Write out only the lines from the start of the entries up to and including the line with "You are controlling"; please skip the pictures.

[[ Records to process, beginning ]]

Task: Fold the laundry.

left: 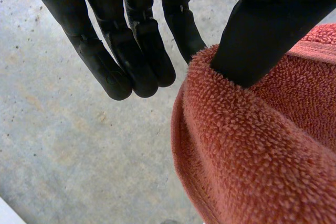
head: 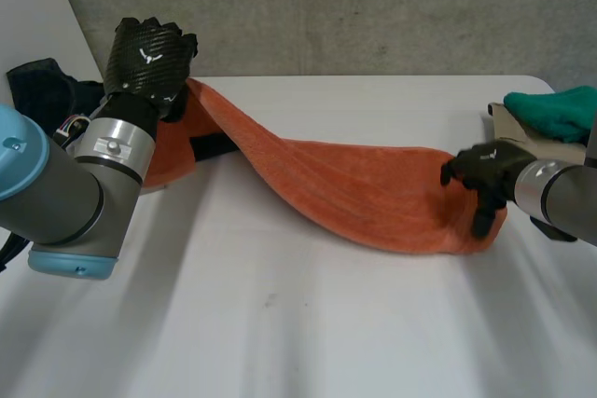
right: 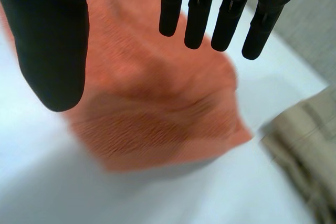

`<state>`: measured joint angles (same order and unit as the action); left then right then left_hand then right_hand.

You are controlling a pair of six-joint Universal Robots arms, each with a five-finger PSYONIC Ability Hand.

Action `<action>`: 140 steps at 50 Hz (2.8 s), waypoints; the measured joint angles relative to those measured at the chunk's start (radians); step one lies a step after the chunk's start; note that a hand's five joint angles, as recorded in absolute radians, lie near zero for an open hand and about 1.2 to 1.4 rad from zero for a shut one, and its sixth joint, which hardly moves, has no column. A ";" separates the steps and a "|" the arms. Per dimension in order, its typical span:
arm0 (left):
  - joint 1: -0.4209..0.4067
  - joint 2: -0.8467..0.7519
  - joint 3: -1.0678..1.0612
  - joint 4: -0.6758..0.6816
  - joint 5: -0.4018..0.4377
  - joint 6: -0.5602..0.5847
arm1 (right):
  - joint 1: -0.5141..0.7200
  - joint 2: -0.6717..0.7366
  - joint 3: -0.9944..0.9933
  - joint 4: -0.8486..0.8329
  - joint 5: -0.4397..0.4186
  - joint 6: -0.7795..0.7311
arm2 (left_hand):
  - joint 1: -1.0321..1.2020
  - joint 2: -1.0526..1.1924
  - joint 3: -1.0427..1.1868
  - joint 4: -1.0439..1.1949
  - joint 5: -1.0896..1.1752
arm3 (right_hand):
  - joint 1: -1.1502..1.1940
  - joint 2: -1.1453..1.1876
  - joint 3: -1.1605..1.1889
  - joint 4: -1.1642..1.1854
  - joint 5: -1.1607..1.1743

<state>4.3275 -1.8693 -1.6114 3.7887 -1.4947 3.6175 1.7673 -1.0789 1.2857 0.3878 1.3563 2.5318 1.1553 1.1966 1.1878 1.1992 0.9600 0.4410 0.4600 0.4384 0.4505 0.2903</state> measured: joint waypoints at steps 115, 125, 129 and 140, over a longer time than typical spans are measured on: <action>0.001 -0.089 0.148 -0.331 0.031 0.064 | 0.010 0.196 -0.189 -0.287 -0.053 -0.041 | 0.000 0.002 0.002 0.001 0.000 | 0.658 0.714 0.742 0.737 0.699; 0.049 -0.001 0.364 -0.580 0.059 0.091 | -0.046 0.030 -0.445 0.042 -0.094 0.007 | 0.000 0.002 0.003 0.001 0.000 | 0.658 0.714 0.746 0.741 0.699; 0.064 0.093 0.413 -0.777 0.075 0.076 | -0.096 -0.010 -0.541 0.335 -0.137 -0.023 | 0.000 0.002 0.003 0.001 0.000 | 0.658 0.714 0.747 0.741 0.707; 0.135 -0.046 0.448 -1.158 0.150 0.127 | -0.095 0.111 -0.533 0.743 -0.122 -0.301 | 0.000 0.003 0.003 0.001 0.000 | 0.658 0.714 0.747 0.741 0.707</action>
<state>4.4626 -1.9153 -1.1634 2.6308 -1.3450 3.7441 1.6723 -0.9675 0.7527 1.1309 1.2341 2.2312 1.1553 1.1992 1.1905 1.1999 0.9600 1.0993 1.1739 1.1850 1.1917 0.9972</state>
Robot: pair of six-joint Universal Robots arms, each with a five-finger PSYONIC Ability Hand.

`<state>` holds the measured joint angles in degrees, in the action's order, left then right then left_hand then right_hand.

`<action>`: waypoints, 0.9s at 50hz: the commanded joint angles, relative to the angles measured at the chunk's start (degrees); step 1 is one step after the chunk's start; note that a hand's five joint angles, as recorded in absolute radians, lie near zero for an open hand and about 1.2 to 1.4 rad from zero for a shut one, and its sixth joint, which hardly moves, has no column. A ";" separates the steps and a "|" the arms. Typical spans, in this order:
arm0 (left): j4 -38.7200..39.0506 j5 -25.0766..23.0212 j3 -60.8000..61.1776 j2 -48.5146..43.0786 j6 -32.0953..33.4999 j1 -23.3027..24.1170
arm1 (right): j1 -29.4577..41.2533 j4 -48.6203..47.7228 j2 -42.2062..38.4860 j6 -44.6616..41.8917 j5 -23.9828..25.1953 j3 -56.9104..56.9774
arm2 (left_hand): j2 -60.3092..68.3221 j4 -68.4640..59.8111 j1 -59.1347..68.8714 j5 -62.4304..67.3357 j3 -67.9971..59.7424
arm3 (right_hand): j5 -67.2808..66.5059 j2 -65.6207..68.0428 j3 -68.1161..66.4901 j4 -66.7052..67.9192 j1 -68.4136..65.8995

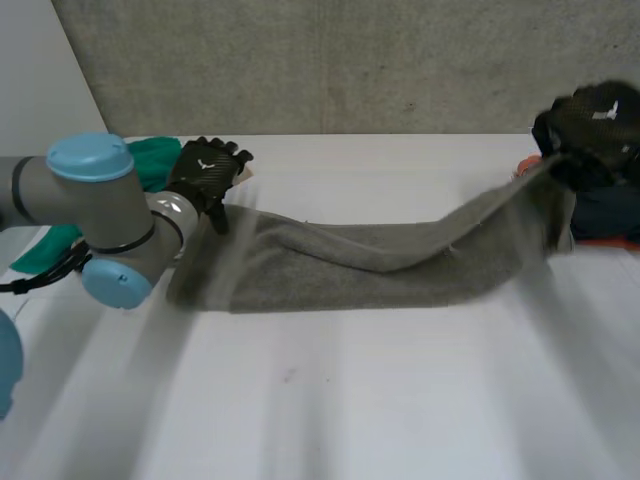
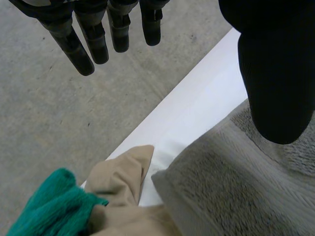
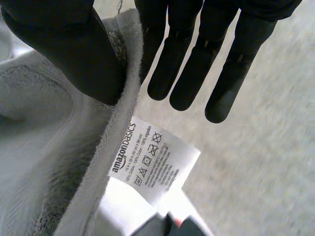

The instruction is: Fold the laundry.

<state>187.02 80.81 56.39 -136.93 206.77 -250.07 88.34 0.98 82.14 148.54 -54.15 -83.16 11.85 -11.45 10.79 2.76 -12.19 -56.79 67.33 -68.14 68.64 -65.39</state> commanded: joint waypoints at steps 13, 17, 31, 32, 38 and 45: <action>-13.43 0.93 -19.03 -12.40 8.56 5.03 | -5.72 -8.88 18.05 32.59 8.01 5.82 | -1.51 1.11 -0.45 -2.42 1.85 | -13.21 12.67 -11.86 11.36 -14.61; -16.33 1.02 -20.26 -13.01 9.35 5.20 | -8.01 -12.05 16.30 35.59 8.01 6.52 | 48.18 -48.58 49.24 47.27 -47.84 | -13.21 12.67 -11.86 11.36 -14.61; -6.77 10.43 -22.20 -6.34 6.19 0.64 | -0.63 0.59 -7.42 16.01 -0.50 18.73 | 68.15 -68.55 69.21 67.24 -67.81 | -13.21 12.67 -11.86 11.36 -14.61; -5.36 9.64 -22.55 -5.90 6.10 0.28 | 0.16 1.73 -9.18 14.34 -1.99 20.30 | 68.15 -68.55 69.21 67.24 -67.81 | -13.21 12.67 -11.86 11.36 -14.61; 7.82 6.73 -29.22 -3.17 4.87 -1.83 | 5.34 3.68 -21.83 7.47 -17.98 38.22 | 68.15 -68.55 69.21 67.24 -67.81 | -13.21 12.67 -11.86 11.36 -14.61; 21.10 13.67 -34.24 0.61 -4.34 -4.11 | 10.27 -9.73 -30.64 8.52 -32.58 56.96 | 68.15 -68.55 69.21 67.24 -67.81 | -13.21 12.67 -11.86 11.36 -14.61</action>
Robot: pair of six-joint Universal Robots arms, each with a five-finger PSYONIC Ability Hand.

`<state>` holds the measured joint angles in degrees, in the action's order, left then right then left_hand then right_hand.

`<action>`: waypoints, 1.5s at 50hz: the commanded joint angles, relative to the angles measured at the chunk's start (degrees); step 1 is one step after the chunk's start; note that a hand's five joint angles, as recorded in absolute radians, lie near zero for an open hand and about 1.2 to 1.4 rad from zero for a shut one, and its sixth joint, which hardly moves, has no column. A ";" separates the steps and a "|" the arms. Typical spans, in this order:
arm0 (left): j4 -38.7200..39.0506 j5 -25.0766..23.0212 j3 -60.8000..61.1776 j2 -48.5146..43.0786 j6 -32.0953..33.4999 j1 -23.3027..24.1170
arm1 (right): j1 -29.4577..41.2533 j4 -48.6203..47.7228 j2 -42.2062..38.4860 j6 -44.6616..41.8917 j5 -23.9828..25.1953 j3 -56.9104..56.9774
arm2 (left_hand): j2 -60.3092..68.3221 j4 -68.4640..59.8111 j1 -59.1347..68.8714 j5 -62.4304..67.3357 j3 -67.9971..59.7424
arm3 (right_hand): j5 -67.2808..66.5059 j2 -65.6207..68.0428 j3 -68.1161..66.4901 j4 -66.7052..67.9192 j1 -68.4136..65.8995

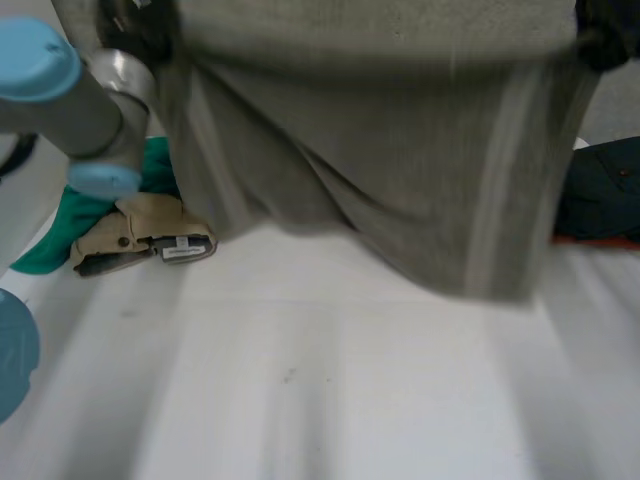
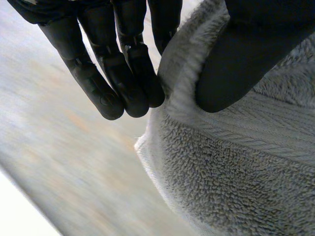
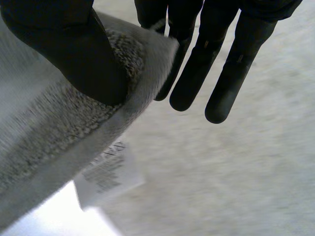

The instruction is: Fold the laundry.

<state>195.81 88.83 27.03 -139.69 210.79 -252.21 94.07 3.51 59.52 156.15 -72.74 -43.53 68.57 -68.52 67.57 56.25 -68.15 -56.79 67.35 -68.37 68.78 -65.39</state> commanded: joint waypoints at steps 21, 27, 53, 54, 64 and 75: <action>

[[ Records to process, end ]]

### Solution for this task
Task: Fold the laundry.

left: 
head: 
right: 

`<state>`: measured joint angles (same order and unit as the action); left then right then left_hand then right_hand.

You are controlling a pair of six-joint Universal Robots arms, each with a five-finger PSYONIC Ability Hand.

The generated output is now complete.